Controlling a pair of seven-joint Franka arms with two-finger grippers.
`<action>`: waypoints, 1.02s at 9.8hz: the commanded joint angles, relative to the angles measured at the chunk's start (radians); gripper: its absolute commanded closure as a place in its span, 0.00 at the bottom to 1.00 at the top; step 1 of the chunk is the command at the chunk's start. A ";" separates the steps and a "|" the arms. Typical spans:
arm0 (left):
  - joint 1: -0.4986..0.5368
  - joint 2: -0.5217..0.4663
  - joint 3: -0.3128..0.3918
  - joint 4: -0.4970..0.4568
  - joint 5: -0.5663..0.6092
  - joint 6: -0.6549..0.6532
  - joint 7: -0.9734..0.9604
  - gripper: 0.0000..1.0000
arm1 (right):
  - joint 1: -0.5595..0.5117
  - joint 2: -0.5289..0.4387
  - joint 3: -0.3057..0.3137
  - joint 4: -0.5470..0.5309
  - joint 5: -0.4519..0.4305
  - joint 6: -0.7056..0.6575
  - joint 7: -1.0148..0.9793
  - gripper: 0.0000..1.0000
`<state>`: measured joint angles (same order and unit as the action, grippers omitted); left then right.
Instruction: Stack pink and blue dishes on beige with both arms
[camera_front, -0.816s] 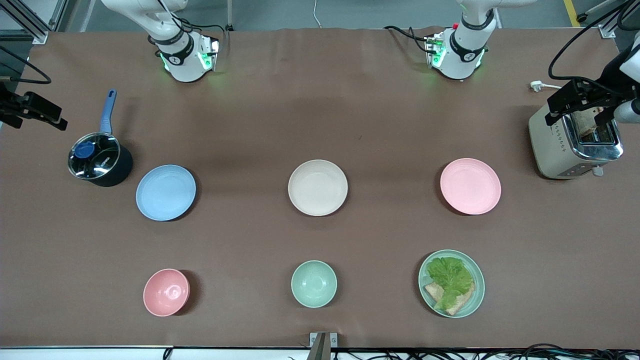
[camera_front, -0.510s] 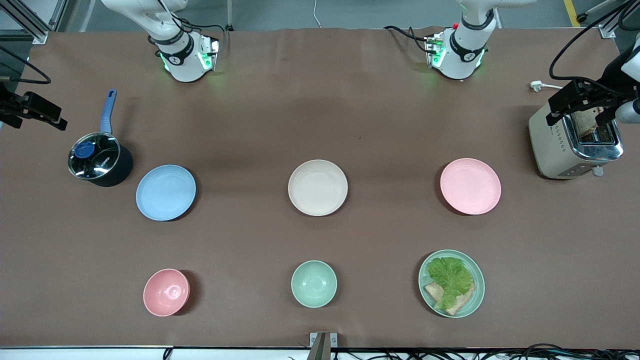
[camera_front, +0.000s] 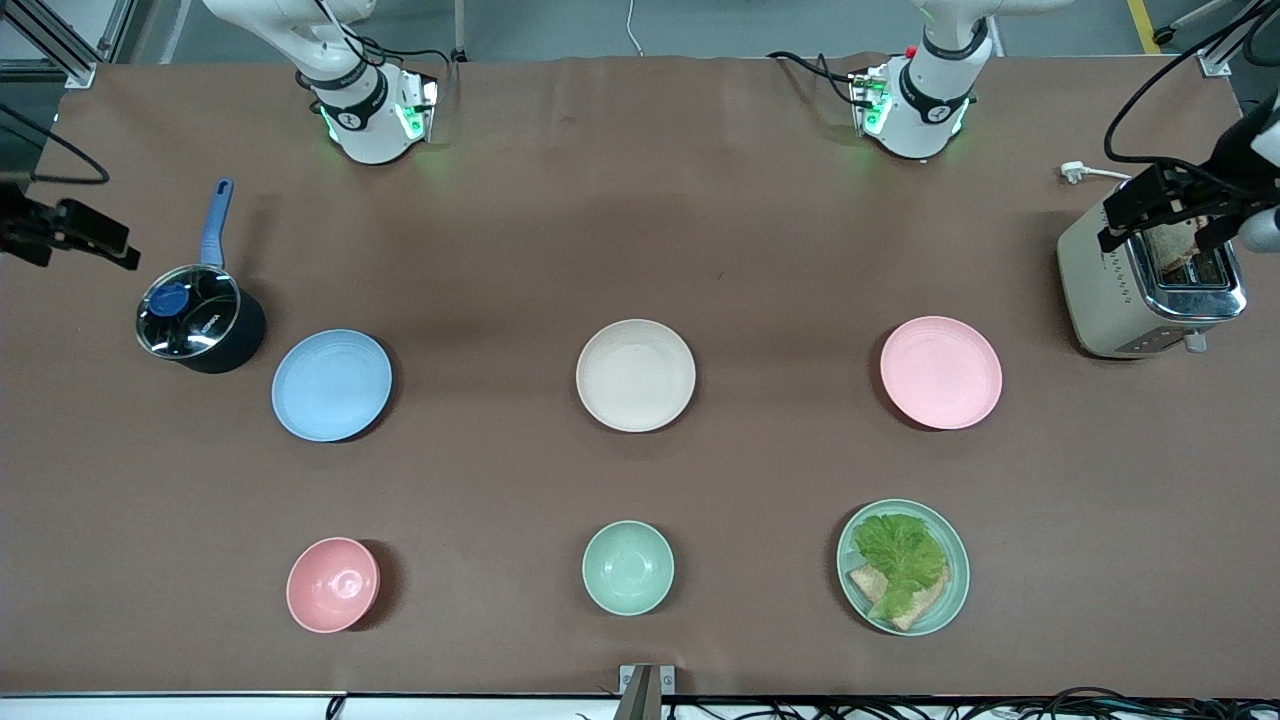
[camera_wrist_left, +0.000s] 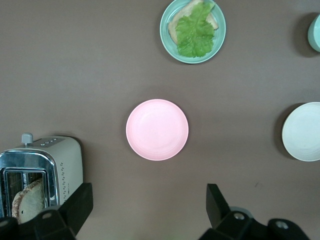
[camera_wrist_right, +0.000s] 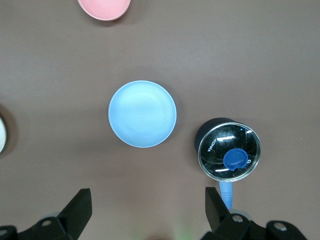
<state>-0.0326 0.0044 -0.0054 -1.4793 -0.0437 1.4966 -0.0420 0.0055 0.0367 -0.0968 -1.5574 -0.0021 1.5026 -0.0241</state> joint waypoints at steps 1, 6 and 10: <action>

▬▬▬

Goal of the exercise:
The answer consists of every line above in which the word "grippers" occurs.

Completed exercise:
Controlling a pair of seven-joint Franka arms with two-finger grippers.
`<state>`: measured joint angles (same order and unit as the action, grippers omitted); left then right.

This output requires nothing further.